Principles of glycan-nucleotide interactions revealed by binding affinities between glycans and single-stranded DNA molecules

Glycans are essential in the development of nano-delivery systems for nucleic acid drugs to improve biological stability and bioavailability for enhanced therapeutic efficacy. It is of genuine interests to explore the principles of interactions between glycans and nucleic acids for designing and formulation of nano-delivery systems for nucleic acids. In this study, we endeavored to explore general principles of the binding strengths between 19 glycans and nucleotides of adenine, thymine, guanine and cytosine in homogeneous single-stranded DNAs (ssDNAs). Using a microbead-based fluorescence assay, we measured the binding affinities of surface-immobilized glycans interacting with ssDNA in solution.

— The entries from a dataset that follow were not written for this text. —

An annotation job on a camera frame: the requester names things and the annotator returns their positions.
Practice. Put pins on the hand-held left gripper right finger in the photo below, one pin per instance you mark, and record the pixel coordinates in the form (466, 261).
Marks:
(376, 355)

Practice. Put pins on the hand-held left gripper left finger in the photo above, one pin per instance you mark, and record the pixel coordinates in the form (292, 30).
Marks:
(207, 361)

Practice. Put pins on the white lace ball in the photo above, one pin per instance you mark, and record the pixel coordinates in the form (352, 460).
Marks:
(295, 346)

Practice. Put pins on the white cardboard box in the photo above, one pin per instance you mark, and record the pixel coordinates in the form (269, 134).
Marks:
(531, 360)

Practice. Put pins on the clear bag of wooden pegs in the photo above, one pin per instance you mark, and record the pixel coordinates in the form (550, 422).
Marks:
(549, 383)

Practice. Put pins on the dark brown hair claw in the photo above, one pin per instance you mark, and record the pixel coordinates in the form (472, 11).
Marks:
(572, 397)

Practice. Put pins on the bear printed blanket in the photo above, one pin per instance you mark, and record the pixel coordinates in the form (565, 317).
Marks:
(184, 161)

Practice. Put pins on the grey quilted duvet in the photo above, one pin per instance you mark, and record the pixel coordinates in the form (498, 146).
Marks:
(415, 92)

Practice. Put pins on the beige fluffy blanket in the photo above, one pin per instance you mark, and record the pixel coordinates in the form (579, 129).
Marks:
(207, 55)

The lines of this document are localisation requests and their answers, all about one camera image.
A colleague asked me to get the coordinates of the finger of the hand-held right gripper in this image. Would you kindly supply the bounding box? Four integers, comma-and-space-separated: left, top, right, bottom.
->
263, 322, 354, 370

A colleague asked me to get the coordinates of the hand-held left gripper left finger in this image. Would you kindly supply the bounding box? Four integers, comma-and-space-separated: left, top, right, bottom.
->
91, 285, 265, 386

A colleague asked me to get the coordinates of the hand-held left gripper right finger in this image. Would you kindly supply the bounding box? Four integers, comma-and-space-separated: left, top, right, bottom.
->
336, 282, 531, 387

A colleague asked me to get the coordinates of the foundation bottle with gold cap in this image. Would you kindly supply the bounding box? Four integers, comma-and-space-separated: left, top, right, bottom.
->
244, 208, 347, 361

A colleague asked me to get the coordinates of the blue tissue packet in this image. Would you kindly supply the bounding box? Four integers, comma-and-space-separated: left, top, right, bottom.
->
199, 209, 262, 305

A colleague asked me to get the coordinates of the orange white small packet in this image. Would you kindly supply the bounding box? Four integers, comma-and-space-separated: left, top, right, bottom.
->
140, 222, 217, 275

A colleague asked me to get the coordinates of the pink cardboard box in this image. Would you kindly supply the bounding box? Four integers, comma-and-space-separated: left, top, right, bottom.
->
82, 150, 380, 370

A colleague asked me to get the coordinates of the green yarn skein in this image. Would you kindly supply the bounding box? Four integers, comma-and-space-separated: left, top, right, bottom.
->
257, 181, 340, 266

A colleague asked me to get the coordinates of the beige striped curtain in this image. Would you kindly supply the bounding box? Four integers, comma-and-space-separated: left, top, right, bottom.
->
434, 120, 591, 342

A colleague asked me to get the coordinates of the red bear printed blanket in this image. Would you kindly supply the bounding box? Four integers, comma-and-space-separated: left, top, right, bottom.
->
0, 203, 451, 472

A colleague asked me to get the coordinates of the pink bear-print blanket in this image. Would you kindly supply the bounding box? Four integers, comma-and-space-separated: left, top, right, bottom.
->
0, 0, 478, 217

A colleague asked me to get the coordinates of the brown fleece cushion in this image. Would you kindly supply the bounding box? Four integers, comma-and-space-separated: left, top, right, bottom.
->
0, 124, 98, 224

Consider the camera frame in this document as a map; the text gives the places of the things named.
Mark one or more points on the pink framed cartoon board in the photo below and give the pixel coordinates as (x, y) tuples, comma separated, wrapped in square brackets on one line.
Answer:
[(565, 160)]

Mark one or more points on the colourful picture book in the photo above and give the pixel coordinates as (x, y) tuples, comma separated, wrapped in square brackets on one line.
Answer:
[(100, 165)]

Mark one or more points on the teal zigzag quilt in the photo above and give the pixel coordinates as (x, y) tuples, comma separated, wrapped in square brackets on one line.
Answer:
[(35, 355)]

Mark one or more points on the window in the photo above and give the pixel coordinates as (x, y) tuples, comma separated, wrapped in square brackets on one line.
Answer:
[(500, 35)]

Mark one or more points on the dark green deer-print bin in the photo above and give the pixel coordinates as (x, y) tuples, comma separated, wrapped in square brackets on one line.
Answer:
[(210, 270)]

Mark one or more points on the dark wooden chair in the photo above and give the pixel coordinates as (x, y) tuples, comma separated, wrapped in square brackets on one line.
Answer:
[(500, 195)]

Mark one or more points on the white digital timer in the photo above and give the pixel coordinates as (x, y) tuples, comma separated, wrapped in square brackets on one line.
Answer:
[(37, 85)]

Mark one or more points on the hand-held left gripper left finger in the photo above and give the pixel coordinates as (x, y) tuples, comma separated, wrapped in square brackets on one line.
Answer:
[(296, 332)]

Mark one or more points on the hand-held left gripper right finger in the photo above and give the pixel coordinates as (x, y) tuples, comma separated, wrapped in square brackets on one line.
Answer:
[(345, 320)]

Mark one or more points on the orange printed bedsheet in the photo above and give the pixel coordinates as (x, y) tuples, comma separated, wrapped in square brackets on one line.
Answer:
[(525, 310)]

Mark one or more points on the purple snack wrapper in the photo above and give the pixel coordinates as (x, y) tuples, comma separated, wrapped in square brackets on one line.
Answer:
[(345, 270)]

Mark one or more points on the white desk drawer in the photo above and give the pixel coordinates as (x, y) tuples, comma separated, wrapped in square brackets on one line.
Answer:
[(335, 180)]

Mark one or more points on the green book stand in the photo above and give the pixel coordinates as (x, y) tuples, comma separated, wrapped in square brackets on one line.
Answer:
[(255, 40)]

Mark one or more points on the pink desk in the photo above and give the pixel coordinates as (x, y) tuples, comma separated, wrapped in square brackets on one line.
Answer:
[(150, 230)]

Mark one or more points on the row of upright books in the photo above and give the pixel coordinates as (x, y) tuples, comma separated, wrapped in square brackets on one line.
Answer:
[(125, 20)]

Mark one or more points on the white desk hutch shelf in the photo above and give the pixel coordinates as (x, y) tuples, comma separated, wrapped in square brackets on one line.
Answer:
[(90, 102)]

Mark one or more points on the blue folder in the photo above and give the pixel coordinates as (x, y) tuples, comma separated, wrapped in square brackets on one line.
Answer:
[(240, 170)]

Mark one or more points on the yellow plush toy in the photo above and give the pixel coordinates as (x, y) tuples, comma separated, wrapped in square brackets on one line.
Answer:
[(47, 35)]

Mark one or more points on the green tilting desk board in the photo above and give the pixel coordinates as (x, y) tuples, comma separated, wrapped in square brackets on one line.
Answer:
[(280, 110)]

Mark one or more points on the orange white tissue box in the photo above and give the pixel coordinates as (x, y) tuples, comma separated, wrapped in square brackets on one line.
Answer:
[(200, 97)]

Comparative analyses of the measured distributions binding energy reveal unique interaction strength patterns assignable to each DNA nucleotide and glycan originating from the chemical structures. The obtained results also reveal that hydrogen bonds dominate the interactions between ssDNA and glycans, while electrostatic interactions, molecular weight and glycan structures also contribute to the interactions. The molecular insights of the selectivity, specificity and polymorphism in glycan-nucleotide interactions observed in this work could provide the basis for design and formulation of nano-delivery systems for nucleic acid drugs, as well as understanding the biological properties relating to glycosylation of nucleic acids.